Yeşilin, mavinin ve rüzgârın dansını izleyebileceğiniz, Urla’nın pek çok köyü gibi zengin bir kültüre sahip olan Yağcılar Köyü saklı bir cennet, keşfedilmemiş bir cevher…
2012 yılında 6360 sayılı kanunla beraber artık köy statüsünden çıkıp, mahalleye dönüştürülen Yağcılar Köyü, İzmir’e 48 km., Urla’ya 15. Km uzaklıkta olup Urla’ya bağlıdır. Tarihi kaynaklara göre, 1924 yılında Yunanistan ile yapılan nüfus mübadelesi sonucunda ülkeye gelen Selanikliler tarafından kurulan köyde, bugün hala çok sayıda Selanik göçmeni kişi hayatını sürdürmektedir.
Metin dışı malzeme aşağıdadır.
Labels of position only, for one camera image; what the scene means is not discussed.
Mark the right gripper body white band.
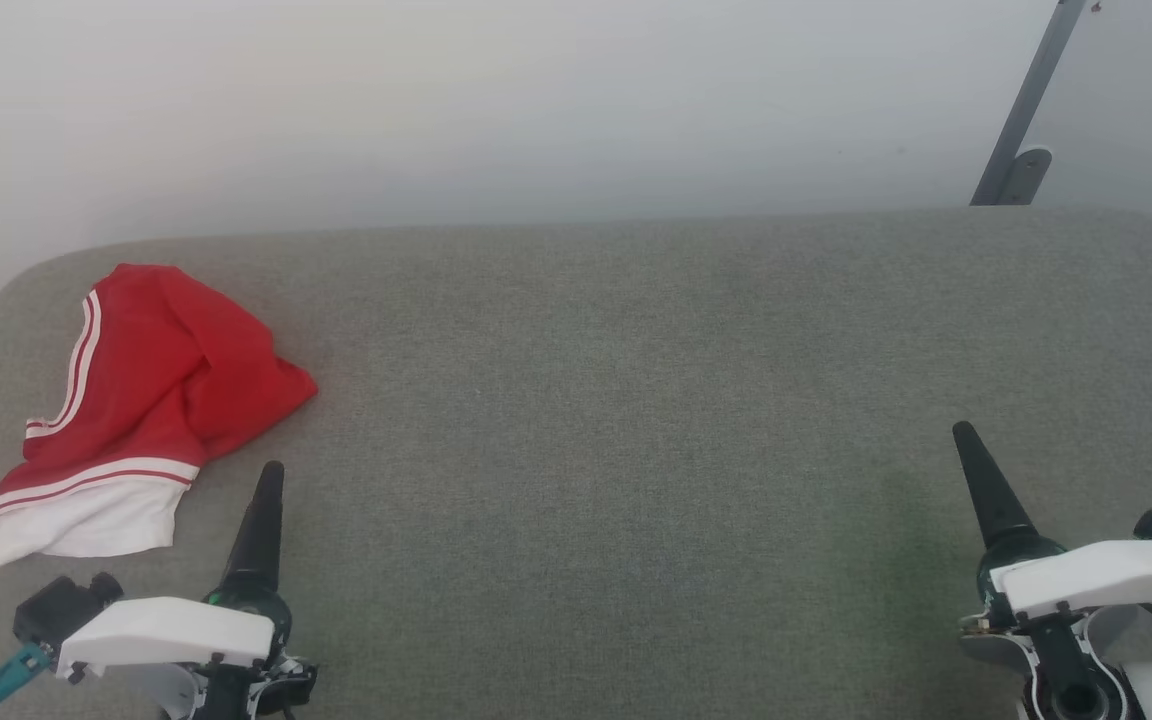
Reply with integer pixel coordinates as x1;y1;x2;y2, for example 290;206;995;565
961;535;1152;632

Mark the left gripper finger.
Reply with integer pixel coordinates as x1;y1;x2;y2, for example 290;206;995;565
252;462;286;594
220;462;275;594

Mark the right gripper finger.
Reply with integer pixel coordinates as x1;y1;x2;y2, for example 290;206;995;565
963;421;1038;547
951;421;1010;552

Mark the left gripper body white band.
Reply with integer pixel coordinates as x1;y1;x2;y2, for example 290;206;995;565
56;585;294;683

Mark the red white basketball jersey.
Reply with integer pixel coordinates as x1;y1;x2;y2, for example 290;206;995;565
0;263;319;568

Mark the grey fabric sofa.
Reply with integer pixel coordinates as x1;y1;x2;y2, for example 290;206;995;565
0;205;1152;720

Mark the teal cable connector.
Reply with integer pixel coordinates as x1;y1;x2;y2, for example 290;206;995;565
0;643;54;719

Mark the grey rounded metal bracket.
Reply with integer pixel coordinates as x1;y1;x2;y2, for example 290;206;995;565
996;147;1054;207

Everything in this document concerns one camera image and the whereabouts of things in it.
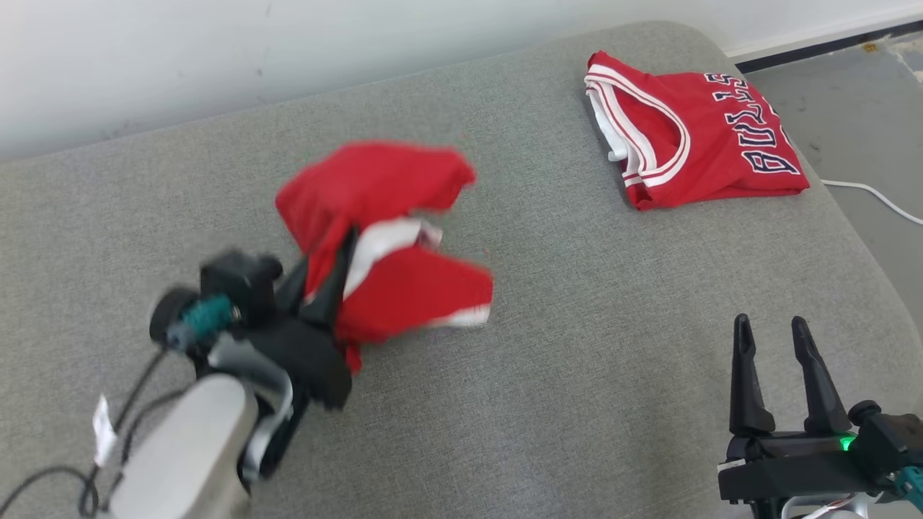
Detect white cable tag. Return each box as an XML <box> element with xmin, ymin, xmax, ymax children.
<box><xmin>92</xmin><ymin>395</ymin><xmax>118</xmax><ymax>468</ymax></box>

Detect dark skirting board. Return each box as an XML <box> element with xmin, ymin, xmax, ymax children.
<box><xmin>734</xmin><ymin>20</ymin><xmax>923</xmax><ymax>74</ymax></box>

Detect white floor cable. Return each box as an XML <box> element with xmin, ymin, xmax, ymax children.
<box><xmin>821</xmin><ymin>179</ymin><xmax>923</xmax><ymax>226</ymax></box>

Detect red Bulls basketball jersey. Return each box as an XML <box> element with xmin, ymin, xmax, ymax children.
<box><xmin>584</xmin><ymin>50</ymin><xmax>811</xmax><ymax>211</ymax></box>

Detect black right cable teal plug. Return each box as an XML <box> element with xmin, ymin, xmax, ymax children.
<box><xmin>893</xmin><ymin>465</ymin><xmax>923</xmax><ymax>511</ymax></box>

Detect red shorts with white band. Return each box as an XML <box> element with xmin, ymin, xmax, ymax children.
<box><xmin>275</xmin><ymin>141</ymin><xmax>495</xmax><ymax>374</ymax></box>

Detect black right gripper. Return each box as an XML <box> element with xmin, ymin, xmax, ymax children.
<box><xmin>719</xmin><ymin>314</ymin><xmax>877</xmax><ymax>505</ymax></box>

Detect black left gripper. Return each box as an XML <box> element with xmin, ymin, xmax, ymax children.
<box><xmin>242</xmin><ymin>227</ymin><xmax>359</xmax><ymax>412</ymax></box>

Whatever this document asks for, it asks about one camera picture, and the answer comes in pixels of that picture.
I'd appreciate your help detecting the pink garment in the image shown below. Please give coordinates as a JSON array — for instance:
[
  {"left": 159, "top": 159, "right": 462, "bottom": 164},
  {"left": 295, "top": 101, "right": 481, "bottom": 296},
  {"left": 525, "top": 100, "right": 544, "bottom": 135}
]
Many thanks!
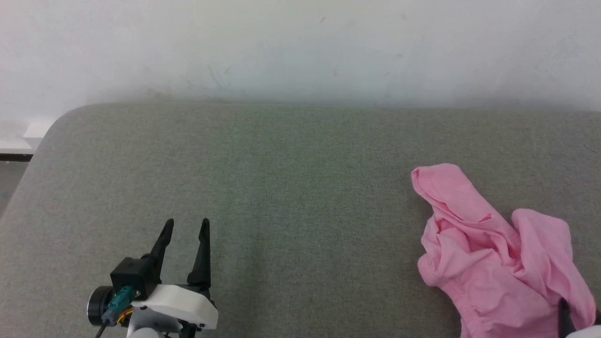
[{"left": 411, "top": 163, "right": 598, "bottom": 338}]

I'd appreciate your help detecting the grey fabric sofa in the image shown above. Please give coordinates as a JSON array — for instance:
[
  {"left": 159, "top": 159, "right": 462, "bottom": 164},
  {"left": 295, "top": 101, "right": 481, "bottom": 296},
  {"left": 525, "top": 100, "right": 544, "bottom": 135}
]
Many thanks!
[{"left": 0, "top": 102, "right": 601, "bottom": 338}]

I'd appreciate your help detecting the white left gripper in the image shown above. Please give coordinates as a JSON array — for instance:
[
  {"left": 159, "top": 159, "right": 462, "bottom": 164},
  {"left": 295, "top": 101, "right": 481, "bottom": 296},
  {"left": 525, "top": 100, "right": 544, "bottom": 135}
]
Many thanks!
[{"left": 131, "top": 218, "right": 219, "bottom": 338}]

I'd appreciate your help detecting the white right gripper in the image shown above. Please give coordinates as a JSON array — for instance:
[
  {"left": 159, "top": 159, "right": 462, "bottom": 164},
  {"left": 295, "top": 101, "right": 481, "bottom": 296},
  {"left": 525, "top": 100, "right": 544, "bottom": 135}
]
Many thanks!
[{"left": 558, "top": 298, "right": 601, "bottom": 338}]

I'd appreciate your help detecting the wall baseboard strip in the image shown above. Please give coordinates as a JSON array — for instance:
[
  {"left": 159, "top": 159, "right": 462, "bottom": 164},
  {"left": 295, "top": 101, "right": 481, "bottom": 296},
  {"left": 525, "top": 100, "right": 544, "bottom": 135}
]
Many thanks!
[{"left": 0, "top": 120, "right": 54, "bottom": 163}]

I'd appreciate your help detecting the black cable with teal plug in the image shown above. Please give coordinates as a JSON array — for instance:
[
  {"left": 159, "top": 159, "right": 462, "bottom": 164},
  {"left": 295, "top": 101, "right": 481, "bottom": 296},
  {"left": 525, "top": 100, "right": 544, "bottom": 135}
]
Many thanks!
[{"left": 95, "top": 286, "right": 138, "bottom": 338}]

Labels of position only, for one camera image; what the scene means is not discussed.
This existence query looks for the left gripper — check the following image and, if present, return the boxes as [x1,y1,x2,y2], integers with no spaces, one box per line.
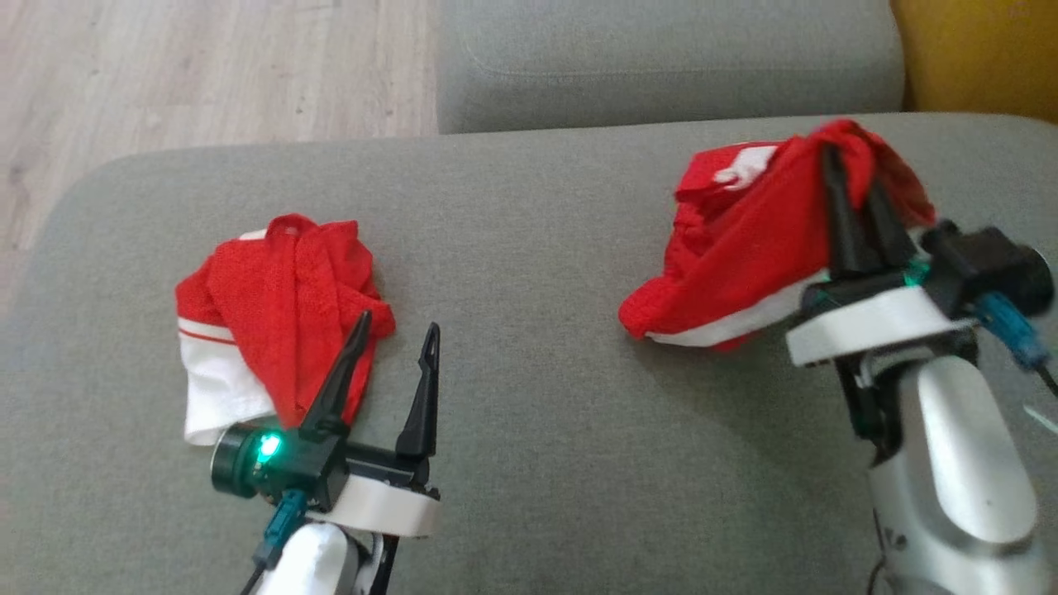
[299,310,442,539]

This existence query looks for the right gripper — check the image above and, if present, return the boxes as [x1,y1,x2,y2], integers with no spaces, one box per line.
[785,140,977,368]

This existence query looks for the red shorts with white trim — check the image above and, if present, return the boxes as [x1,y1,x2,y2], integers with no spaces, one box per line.
[618,118,939,352]

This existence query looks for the red Bulls 23 jersey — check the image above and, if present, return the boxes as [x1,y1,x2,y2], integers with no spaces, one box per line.
[174,213,398,447]

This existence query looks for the wide yellow sofa back cushion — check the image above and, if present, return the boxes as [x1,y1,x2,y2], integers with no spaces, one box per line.
[890,0,1058,125]

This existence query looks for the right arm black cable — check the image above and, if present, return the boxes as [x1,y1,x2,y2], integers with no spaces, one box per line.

Rumlar döneminde köyde zeytincilik çok fazla yapıldığı için ismini buradan almıştır. Yecilar diye de bilinen köyde, Urla’nın pek çok köyünde rastladığımız bir durumla karşılaşıyoruz: Köydeki eğitim seviyesi beklenenin çok çok üzerinde. Köyde yaşayan kişilerin çoğu lise veya üniversite mezunu. Geçimini zeytincilik, tarım ve hayvancılıkla sağlıyor köylüler.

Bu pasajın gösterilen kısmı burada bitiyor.